Шестеро финалистов премии "Smirnoff-Букер" были названы вчера в Московском коммерческом клубе при большом стечении всевозможных литературных знаменитостей, от Владимира Войновича до Дмитрия Пригова. Шорт-лист демонстрирует не столько тенденции развития русской прозы, сколько то занятное обстоятельство, что коллективный вкус статусной интеллигенции хорош для составления школьных хрестоматий.
Загадка для психолога: отчего шесть солидных, профессионально состоятельных людей по отдельности высказывающихся вполне разумно, собравшись вместе, словно бы гасят друг друга и являют миру какие-то трюки по опыту доктора Гальвани? Кто знает ответ — пишите в редакцию; пока же остается констатировать факт: букеровские жюри как занимались всю дорогу гальванизацией реализма, так и продолжают в том же духе. Судите сами, вот произведения, попавшие в финал (в скобках — издательство или журнал, опубликовавшие соответствующий текст):
Юрий Буйда, "Прусская невеста" ("НЛО-Соло"); Михаил Бутов, "Свобода" ("Новый мир"); Александра Васильева, "Моя Марусечка" ("Знамя"); Леонид Гиршович, "Прайс" (Издательство Ивана Лимбаха); Владимир Маканин, "Андеграунд, или Герой нашего времени" ("Знамя", "Вагриус"); Виктория Платонова, "Берег" ("Время и мы").
Надо сказать справедливости ради, что выбор, похоже, несколько удивил и самих членов жюри. Процедура такова: каждый из пяти судей составляет собственный список, затем, в день объявления шорт-листа, эти списки совмещаются и из них выводится такой, который устраивает всех. И в этот раз, как всегда, литература пала жертвой консенсуса. Во всяком случае, извиняющиеся интонации все время проскальзывали. "Были вещи,— рассказал Сергей Юрский, артист, литератор и член жюри о своих впечатлениях от чтения книг из букеровского лонг-листа,— которые вызвали глубокое и постоянное отвращение. Были вещи, которые вызвали удивление и внутреннюю радость. Хотя ни одного радостного произведения в шорт-лист не вошло, я не жалею, что влез в это дело. В целом было нескучно".

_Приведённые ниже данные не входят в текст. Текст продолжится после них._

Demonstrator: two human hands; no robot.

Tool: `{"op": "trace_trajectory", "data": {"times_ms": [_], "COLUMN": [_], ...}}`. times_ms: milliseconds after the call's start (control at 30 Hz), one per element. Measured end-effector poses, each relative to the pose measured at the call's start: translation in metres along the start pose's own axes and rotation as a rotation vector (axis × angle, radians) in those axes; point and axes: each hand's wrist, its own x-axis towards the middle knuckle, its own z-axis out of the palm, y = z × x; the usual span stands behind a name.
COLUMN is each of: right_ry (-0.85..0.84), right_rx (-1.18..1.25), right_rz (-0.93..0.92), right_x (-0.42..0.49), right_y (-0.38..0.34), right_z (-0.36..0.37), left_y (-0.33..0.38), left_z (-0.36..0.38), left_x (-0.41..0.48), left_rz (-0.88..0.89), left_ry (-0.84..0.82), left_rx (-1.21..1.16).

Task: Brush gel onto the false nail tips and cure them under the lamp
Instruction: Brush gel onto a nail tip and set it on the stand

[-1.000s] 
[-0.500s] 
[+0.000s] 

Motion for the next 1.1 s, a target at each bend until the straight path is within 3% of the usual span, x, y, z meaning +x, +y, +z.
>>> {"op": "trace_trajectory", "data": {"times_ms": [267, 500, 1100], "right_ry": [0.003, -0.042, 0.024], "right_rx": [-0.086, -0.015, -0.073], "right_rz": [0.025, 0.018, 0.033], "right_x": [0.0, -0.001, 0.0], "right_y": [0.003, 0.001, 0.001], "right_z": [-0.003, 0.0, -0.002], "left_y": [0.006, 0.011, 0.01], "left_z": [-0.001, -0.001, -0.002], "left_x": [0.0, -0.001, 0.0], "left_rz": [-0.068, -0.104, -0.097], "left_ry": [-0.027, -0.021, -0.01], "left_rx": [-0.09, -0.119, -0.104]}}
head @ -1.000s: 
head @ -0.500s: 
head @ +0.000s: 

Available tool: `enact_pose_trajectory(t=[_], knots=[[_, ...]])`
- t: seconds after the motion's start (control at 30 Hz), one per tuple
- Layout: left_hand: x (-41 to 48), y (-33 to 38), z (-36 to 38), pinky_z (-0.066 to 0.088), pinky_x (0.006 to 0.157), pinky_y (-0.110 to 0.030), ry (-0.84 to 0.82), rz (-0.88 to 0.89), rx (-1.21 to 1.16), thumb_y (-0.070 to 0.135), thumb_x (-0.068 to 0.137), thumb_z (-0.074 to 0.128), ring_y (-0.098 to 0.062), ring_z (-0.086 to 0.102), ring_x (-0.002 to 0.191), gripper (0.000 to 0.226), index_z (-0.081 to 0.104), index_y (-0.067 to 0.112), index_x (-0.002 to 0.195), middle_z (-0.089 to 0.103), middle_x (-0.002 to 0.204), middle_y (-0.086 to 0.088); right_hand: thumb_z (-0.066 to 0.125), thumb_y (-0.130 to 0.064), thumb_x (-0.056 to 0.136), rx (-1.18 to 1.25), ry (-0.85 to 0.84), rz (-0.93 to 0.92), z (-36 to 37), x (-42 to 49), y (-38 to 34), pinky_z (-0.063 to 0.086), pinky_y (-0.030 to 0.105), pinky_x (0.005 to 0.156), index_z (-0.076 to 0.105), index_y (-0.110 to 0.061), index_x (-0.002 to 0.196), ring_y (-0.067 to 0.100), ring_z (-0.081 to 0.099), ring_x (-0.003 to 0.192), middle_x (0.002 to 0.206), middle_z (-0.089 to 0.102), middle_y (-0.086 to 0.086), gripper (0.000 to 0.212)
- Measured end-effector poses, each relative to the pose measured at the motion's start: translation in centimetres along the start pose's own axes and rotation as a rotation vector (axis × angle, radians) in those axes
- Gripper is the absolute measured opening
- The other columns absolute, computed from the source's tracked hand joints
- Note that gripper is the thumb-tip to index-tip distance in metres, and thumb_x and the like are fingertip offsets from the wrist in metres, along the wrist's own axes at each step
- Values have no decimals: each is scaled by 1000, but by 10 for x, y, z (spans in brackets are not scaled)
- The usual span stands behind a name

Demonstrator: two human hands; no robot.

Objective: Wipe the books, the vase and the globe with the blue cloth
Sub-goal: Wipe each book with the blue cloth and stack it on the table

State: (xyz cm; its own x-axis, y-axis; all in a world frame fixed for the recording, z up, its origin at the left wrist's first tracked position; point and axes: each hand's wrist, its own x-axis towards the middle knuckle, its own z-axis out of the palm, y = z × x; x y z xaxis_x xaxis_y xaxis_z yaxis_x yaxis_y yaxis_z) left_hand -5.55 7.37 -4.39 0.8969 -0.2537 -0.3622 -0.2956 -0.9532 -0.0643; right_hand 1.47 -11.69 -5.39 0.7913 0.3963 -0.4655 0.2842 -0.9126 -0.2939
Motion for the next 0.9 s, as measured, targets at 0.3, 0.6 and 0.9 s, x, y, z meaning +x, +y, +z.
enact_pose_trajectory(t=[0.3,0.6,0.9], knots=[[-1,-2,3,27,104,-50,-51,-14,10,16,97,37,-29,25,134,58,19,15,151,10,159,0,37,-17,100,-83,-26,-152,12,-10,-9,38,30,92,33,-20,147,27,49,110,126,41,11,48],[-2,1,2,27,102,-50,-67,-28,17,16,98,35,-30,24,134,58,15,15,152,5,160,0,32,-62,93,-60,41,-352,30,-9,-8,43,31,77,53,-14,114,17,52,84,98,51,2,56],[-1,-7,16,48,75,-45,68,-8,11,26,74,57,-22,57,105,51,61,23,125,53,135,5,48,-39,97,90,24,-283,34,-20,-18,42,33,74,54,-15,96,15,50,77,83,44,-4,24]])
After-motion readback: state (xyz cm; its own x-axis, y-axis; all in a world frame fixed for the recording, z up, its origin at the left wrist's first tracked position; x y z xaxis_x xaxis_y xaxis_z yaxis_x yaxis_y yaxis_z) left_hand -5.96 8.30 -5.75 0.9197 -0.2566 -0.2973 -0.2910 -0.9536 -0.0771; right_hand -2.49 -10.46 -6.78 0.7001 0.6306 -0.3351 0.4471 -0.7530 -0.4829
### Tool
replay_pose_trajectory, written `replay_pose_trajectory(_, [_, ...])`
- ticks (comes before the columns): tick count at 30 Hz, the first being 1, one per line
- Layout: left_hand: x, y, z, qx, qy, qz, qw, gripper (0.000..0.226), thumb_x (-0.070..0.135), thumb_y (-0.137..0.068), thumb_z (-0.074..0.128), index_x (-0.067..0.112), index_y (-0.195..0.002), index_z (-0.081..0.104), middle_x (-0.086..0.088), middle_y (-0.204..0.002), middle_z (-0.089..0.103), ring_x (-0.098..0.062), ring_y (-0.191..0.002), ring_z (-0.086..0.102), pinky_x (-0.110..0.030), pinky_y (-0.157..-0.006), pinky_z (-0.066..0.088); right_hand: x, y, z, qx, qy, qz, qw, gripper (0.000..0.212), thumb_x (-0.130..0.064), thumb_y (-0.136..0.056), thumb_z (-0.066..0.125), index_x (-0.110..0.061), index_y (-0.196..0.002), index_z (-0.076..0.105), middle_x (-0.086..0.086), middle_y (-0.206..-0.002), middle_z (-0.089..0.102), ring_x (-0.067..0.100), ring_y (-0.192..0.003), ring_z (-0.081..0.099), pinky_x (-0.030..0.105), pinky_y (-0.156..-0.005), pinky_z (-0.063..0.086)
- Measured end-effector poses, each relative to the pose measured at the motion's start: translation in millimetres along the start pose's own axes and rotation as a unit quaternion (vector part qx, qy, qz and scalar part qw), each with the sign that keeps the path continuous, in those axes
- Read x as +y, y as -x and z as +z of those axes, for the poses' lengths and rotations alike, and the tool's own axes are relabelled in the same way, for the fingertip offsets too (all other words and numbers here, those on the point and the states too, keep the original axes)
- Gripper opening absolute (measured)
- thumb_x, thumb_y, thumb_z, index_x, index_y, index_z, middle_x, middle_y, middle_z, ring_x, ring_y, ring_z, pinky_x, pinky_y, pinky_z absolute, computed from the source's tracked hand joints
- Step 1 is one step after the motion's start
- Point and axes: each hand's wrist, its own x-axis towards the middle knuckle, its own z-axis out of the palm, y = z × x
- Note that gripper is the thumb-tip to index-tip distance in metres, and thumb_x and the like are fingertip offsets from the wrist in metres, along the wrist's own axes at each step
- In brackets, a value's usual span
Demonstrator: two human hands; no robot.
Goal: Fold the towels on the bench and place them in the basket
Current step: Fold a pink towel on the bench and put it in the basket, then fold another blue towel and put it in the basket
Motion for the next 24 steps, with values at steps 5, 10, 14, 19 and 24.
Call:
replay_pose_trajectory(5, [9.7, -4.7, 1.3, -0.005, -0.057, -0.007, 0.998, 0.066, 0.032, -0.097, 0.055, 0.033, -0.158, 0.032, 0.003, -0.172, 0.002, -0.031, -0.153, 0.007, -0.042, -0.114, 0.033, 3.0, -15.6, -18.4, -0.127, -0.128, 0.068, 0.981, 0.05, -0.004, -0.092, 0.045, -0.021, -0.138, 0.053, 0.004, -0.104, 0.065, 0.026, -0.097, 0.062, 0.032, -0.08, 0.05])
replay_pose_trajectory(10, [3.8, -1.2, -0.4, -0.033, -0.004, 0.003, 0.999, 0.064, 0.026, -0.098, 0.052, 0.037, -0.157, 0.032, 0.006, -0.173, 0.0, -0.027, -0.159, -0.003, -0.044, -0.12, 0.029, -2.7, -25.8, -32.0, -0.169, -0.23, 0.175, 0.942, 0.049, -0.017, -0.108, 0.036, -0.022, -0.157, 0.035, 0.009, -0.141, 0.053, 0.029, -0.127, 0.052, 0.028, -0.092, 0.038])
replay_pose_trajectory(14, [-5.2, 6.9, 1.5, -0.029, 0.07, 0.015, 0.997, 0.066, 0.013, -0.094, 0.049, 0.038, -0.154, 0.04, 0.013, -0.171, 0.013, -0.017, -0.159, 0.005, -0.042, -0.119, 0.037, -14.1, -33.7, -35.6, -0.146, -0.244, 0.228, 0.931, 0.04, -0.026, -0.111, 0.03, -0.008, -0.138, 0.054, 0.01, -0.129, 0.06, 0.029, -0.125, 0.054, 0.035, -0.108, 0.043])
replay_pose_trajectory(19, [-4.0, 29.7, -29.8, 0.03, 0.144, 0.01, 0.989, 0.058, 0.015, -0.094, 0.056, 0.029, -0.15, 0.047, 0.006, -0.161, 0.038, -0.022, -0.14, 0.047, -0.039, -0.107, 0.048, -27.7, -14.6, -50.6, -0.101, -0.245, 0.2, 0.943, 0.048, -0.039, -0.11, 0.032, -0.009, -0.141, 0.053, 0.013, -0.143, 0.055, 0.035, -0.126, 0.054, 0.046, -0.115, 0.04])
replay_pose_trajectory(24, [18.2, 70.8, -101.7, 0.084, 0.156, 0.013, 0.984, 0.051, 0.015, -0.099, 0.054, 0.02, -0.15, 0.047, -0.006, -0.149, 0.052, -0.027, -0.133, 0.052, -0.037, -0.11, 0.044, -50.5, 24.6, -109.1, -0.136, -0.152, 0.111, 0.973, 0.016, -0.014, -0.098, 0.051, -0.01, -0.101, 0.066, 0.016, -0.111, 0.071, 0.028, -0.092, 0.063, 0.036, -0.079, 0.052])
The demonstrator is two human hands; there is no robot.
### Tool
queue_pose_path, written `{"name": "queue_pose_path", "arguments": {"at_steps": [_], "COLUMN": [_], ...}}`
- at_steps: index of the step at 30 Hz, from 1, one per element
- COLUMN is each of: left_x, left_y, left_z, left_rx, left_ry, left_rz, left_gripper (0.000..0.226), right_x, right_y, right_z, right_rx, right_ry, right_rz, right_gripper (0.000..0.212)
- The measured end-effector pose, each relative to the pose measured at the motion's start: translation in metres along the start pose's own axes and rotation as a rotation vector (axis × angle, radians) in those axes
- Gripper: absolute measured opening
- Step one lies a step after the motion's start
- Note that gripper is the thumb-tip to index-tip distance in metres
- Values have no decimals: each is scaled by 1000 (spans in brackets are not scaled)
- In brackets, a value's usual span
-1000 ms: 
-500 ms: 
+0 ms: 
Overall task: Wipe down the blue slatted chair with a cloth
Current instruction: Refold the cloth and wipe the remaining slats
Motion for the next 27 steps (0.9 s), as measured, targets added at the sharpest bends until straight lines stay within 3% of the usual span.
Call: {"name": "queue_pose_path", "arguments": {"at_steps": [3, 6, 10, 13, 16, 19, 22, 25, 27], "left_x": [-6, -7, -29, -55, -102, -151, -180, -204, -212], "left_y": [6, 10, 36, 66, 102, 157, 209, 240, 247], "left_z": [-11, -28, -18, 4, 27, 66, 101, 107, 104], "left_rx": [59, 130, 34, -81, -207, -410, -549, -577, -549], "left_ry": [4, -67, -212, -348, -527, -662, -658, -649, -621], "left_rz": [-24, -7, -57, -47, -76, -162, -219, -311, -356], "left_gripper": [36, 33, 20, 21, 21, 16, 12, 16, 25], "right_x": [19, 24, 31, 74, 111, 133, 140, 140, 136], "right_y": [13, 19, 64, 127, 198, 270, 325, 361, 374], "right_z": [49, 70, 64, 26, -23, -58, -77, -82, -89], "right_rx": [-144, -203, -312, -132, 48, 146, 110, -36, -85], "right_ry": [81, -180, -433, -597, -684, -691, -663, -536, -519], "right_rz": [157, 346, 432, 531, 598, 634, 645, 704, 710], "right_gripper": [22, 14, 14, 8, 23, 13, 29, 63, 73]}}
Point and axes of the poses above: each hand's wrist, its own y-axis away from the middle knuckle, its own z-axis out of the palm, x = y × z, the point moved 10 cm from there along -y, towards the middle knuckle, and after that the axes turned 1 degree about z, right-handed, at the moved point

В том же духе высказалась поэтесса и литературовед Ольга Седакова: "Это проза в основном о 'свинцовых мерзостях жизни'. Но дело не в этом, а в том, что здесь нет вещей, где градус артистизма меня вполне удовлетворил бы. Все это — продолжение критического реализма, 'литература доноса' — когда писатель кому-то пишет о том, как мы плохо живем".
Член жюри, финский славист Пека Песонен посетовал, что в списке нет ни авангарда, ни фантастики, и сообщил, что он был единственным, кто предлагал в шорт-лист Сорокина. На что ему тут же было строго указано председателем собрания критиком Игорем Шайтановым: это, дескать, такая специальная бывает литература — для славистов.
Еще одна, совсем специальная по отношению к русским букеровцам литература — эта та, которую читают. На вопрос, есть ли хоть у одного произведения из вышедших в финал шансы на коммерческий успех, ответ был категорический: нет таких шансов. "Эту премию,— объяснила Ольга Славникова,— жюри воспринимает как премию качества, интеллектуальных и литературных достоинств. Такие вещи должны иметь неуспех".
Зачем культивировать этот двойной стандарт — непонятно. Тем не менее едва ли не единственная из выдвигавшихся на премию коммерчески успешная вещь — пресловутый "Generation 'П'" — в шорт-лист не попала. "Пролетели" и жанровые стилизации Л. Гурского и Б. Акунина.
Из текстов, что пробились сквозь пелену судейских предубеждений, наиболее предпочтительно выглядят шансы двух эмигрантов — живущего в Израиле Леонида Гиршовича и американки Виктории Платовой. "Прусской невесте" неуклонно набирающего репутацию в узких кругах Юрия Буйды, по всей вероятности, помешает то, что книга эта — сборник рассказов. Владимир Маканин "Букера" уже получал. Формально не возбраняется и еще разок, конечно, но — едва ли. Александра Васильева — дебютантка; Михаил Бутов просто еще слишком молод... Так или иначе, прилежный читатель, взявшийся за букеровский шорт-лист, пусть не рассчитывает на приятное времяпрепровождение: все это произведения старомодные, как драповое пальто, стилистически вторичные и, увы, лишенные той волшебной повествовательной легкости, за которую вообще-то и любят романы.